Integer Holdings Corporation (NYSE:ITGR) Q4 2023 Earnings Call Transcript

Joe Dziedzic: Certainly, on the stock price, I’ll let you figure that one out. We’re just going to keep executing our strategy and delivering on our financial objectives. In terms of growth, we have great visibility to 2024 because of the $900 million order book the success our customers are having with their novel therapies that they’re bringing to the marketplace. And so we always come out with what we think is a balanced view that has the ability to ensure that we can deliver on this growth. We have rolling 12-month forecast from our customers. And so as we look at 2024, we think this is higher than the market growth, which we think again will be 4% to 6%. So we think our organic growth is delivering on our at least 200 basis points above and we’re excited about the acquisitions and the additional commercial synergies that we can get when we get to later ’24 and ’25 and beyond.

So we feel like this is a really balanced view of 2024, and we’re excited to get into the year and execute on the first quarter.

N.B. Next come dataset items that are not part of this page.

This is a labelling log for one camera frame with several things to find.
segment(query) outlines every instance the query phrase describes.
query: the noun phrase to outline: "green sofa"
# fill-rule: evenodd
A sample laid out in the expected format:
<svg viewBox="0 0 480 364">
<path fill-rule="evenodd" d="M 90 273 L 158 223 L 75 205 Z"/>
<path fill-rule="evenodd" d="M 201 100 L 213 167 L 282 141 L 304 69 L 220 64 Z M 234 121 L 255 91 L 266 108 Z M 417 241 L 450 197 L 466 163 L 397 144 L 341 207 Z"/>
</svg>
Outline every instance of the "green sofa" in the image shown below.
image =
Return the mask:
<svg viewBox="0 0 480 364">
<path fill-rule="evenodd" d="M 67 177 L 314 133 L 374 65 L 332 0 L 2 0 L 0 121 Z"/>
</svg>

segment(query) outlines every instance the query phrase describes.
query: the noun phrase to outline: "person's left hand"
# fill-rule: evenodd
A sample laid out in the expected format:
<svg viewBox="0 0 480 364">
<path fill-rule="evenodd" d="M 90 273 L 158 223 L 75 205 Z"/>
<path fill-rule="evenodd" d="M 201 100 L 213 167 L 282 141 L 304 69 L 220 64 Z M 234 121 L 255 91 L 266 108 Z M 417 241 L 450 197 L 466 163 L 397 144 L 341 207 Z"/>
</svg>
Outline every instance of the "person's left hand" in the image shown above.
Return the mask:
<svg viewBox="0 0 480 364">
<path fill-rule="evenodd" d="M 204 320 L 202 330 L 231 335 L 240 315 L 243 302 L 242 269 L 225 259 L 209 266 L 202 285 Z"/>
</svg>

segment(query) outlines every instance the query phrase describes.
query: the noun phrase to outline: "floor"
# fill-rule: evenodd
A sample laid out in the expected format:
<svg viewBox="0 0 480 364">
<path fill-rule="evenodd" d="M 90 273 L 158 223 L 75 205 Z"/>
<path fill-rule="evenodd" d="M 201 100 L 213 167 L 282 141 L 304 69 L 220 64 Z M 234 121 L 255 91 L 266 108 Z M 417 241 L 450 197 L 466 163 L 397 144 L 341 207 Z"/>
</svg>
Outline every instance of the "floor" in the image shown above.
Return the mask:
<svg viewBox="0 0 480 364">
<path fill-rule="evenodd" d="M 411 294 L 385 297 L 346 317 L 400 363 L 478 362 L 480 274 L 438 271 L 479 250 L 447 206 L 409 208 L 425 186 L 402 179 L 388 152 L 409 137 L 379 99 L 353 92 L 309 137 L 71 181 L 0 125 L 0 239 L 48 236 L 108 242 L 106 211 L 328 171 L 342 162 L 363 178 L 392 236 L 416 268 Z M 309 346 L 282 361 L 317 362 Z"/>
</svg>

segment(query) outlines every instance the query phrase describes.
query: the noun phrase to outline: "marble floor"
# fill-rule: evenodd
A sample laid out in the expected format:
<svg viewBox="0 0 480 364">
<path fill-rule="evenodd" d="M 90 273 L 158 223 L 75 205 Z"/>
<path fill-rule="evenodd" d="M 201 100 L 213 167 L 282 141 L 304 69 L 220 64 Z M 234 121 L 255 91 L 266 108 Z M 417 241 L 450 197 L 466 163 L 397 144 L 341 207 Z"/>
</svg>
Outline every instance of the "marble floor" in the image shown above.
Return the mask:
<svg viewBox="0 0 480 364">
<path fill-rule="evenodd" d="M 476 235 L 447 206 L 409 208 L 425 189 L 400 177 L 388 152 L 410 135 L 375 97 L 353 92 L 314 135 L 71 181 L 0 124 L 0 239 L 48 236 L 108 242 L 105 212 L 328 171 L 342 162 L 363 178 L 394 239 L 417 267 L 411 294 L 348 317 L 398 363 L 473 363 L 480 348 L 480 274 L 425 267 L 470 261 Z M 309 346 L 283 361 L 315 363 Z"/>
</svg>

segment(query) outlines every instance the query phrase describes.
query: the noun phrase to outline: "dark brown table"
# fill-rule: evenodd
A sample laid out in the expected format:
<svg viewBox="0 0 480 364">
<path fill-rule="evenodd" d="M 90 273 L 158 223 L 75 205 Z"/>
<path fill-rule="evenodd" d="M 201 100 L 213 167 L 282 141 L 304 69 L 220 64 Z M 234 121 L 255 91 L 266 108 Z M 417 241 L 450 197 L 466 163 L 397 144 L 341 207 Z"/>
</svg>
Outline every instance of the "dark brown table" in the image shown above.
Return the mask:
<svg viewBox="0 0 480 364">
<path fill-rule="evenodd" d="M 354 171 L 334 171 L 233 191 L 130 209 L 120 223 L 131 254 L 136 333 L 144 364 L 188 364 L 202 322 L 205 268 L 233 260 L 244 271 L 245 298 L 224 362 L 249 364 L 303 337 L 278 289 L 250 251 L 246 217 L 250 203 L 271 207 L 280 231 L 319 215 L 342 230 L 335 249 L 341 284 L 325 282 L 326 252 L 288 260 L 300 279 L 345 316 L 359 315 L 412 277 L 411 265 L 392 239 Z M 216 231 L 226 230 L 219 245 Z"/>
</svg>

Matthew O’Brien: Got it. And then from the acquisitions, are you able to get into new areas that you hadn’t been in before? Or are you just strengthening existing areas? And then specifically, tricuspids have been getting — there’s been some approvals there recently. Is this an area where you can participate if that were to expand over the next several years? And then I have one final question. Thanks.

Joe Dziedzic: Certainly. So one of the great synergies with these acquisitions is they’re serving the leading MedTech OEMs as well. So our customers know them and know them well and trust them for the design and development. The ability for them to ramp and scale is an area that they’re excited for Integer to own them. It has gotten this exposure to maybe a couple of areas, more so heart pumps being one example with Pulse Technologies where it deepens our position in that space. And the broader capabilities and capacity enables us to move faster with our customers. So we’re excited about having both the InNeuroCo and Pulse Technologies on the team.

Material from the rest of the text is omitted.